In 2016, Doug and Nelda were approached by the U.S. Agency for International Development to support economic enterprise in Afghanistan. They attended a conference in Dubai where they were introduced to rug producers from northern Afghanistan and formed a rug-weaving partnership with a producer that helps support 200 families in several villages near Mazar-i-Sharif. The new collection, called “Classic Revival,” harkens back to the couple’s original love of Persian, Turkish and Caucasian designs.
Today, Doug and Nelda’s daughter Cynthia continues to grow the company’s wholesale business with her parents’ guidance. She moved back to Chapel Hill permanently in 2002 and has overseen the design, production, importation, marketing and distribution of the specialty collections ever since. “My mom and I sat in that office until this October,”Cynthia says, gesturing across the showroom, “with the backs of our chairs touching. I don’t know how we did that. But we put a lot of stuff to rest.” Both mom and daughter laugh. According to her family, Cynthia inherited her father’s artistic, visual projection and her mother’s business acumen. Her sister, Christin, moved home in 2009 to help with the launch of Southwest Looms. She lives and works in Texas and flies in regularly to support her family and the business.

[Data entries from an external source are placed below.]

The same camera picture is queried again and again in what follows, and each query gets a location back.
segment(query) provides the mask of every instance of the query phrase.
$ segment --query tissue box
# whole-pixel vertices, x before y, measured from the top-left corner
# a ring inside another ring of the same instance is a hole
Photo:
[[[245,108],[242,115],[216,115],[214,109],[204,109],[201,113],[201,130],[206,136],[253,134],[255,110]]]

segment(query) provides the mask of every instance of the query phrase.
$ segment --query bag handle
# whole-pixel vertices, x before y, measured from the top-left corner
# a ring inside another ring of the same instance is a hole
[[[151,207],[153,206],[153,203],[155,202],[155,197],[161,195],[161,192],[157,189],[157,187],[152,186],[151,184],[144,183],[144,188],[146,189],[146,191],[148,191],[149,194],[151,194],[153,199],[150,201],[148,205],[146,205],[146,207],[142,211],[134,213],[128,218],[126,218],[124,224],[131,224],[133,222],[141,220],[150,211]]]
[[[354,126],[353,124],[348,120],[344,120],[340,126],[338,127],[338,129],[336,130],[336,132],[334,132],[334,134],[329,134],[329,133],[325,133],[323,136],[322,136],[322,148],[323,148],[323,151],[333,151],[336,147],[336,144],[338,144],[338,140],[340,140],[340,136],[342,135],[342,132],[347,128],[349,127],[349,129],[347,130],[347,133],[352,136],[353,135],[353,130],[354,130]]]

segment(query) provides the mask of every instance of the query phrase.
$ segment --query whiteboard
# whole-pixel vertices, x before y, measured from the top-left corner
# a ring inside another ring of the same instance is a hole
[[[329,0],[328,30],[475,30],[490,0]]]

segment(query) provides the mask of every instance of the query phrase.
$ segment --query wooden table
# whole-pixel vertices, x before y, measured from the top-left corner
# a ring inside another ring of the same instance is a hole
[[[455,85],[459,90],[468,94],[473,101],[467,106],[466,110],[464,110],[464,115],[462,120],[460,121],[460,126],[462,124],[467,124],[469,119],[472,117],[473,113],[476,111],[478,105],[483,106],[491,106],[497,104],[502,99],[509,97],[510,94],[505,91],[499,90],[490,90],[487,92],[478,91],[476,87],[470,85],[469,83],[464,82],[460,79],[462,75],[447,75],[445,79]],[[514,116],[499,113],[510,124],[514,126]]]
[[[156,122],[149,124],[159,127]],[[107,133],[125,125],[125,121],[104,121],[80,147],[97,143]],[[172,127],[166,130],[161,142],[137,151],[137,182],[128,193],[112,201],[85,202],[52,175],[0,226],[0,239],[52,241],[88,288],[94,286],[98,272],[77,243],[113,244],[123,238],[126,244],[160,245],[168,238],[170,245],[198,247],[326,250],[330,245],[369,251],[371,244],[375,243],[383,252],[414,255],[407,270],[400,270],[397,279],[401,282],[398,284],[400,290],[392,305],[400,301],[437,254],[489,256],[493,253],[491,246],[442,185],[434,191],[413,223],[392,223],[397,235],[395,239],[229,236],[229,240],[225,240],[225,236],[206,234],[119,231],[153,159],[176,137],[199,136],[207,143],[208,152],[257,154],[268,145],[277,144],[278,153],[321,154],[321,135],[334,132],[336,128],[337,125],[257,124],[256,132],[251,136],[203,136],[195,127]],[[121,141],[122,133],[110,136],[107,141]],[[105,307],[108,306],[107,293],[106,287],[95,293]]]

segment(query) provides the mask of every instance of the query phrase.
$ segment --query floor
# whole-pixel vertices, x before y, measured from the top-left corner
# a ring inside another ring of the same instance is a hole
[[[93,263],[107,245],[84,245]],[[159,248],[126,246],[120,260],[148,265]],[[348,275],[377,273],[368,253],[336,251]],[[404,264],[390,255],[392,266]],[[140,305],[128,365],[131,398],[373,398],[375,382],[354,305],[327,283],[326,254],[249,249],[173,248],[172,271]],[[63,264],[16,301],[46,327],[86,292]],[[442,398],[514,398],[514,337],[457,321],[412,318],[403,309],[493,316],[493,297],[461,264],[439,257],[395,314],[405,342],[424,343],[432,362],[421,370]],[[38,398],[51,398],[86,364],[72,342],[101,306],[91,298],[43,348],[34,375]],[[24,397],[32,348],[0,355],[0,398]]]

“We basically have three businesses here: our retail, our wholesale and our cleaning,” Cynthia says. “And we run all of those with a staff of eight people, with two of those being my parents …” Doug chimes in, finishing her sentence, “… who are old and tired and worn out,” he laughs.

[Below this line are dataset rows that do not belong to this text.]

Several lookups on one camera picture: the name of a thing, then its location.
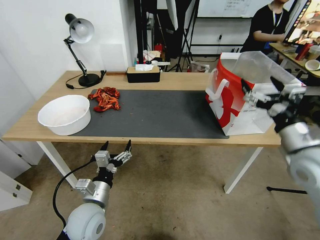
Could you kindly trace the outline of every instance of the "lamp arm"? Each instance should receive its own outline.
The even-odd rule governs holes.
[[[88,76],[87,75],[87,69],[84,66],[84,64],[77,58],[76,54],[73,52],[72,48],[71,48],[71,44],[74,43],[73,40],[70,40],[71,36],[69,36],[68,38],[66,38],[65,40],[63,40],[65,42],[65,44],[68,46],[70,52],[72,53],[74,59],[76,60],[76,63],[78,64],[79,68],[81,69],[81,71],[83,72],[84,76]]]

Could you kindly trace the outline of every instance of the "black desk mat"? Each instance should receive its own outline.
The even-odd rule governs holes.
[[[91,121],[73,136],[229,138],[224,135],[205,100],[204,91],[119,92],[119,111],[94,112],[98,103],[90,100]]]

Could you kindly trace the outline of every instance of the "lamp base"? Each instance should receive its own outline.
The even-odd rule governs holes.
[[[97,74],[89,73],[88,76],[79,78],[79,84],[83,87],[91,87],[100,82],[100,77]]]

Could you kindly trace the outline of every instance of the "desk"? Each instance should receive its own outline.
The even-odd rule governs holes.
[[[292,49],[290,46],[283,46],[281,43],[270,43],[270,46],[273,48],[274,51],[279,53],[281,56],[284,57],[284,60],[281,63],[281,67],[285,67],[287,64],[287,61],[290,60],[295,65],[297,65],[299,68],[302,68],[304,71],[310,73],[314,77],[320,78],[320,71],[309,71],[305,68],[305,64],[307,62],[306,59],[303,59],[302,61],[297,61],[295,58],[297,56],[297,53],[287,53],[284,52],[284,50]]]
[[[79,75],[78,71],[65,72],[55,84],[13,125],[3,136],[8,141],[37,141],[49,159],[58,168],[62,175],[70,172],[69,167],[62,159],[51,142],[87,142],[104,143],[127,143],[129,139],[132,144],[167,144],[167,145],[223,145],[253,147],[248,151],[248,156],[240,162],[234,174],[224,186],[226,193],[230,193],[237,182],[258,156],[263,147],[277,147],[280,145],[280,137],[274,132],[273,127],[265,134],[230,136],[229,139],[193,139],[193,138],[133,138],[133,137],[85,137],[85,136],[59,136],[48,128],[40,125],[37,121],[39,110],[49,101],[68,94],[86,96],[99,87],[115,87],[132,90],[205,90],[209,74],[206,73],[161,73],[159,83],[128,83],[124,75],[104,76],[101,83],[86,89],[69,89],[65,86],[67,79]],[[77,79],[69,82],[76,86]],[[72,187],[77,183],[72,174],[67,178]]]

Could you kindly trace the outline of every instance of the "tissue box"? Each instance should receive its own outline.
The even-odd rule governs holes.
[[[154,66],[150,71],[136,71],[135,67],[128,67],[127,78],[129,83],[160,82],[160,69]]]

With that in mind, The Persian Carpet will close its doors to the public on Sept. 1. “We’ll lock the door, put a sign on the front and close up the windows, and we’ll spend the next 10 days preparing for a store closing sale,” Cynthia says. But the business isn’t closing for good, instead transforming into The Persian Carpet Curated. “We’re going to reopen our front room,” Cynthia says. “It’s going to be a to-the-trade interior designer showroom because that business is much more efficient and easier to manage, and you don’t have to carry such a massive amount of stock since you can order off of samples.” She’ll continue to spearhead the Arts and Crafts, Afghan and Southwest Looms collections. Doug will continue to design rugs, and Nelda will run the office. And they’ll still offer rug-cleaning services. But the retail store will close, a transformation the family says is bittersweet. “These two unlikely people with no business background made this thing, and it’s still going,” Cynthia says.
Between them, Doug and Nelda have traveled the entire length of the Great Silk Route, flown more than 1 million miles on rug-buying trips, and imported more than 70,000 rugs from India, China, Pakistan, Afghanistan, Turkey and Nepal, all while maintaining their sense of humor. “It’s exciting because the new part of the business where we design the rugs is really growing and really booming,” Cynthia says, “and there’s so much potential there. We’ll be able to just give our undivided attention to that.”
Doug and Nelda echo the sentiment. “We’ve had wonderful contacts all over the Middle East and Asia who have been wonderful to work with,” Doug says.
“We’ve had a good product,” Nelda adds. “We’ve enjoyed it, and we’ve not let it become stagnant. And we’ve had wonderful customers … and a good, loyal staff.”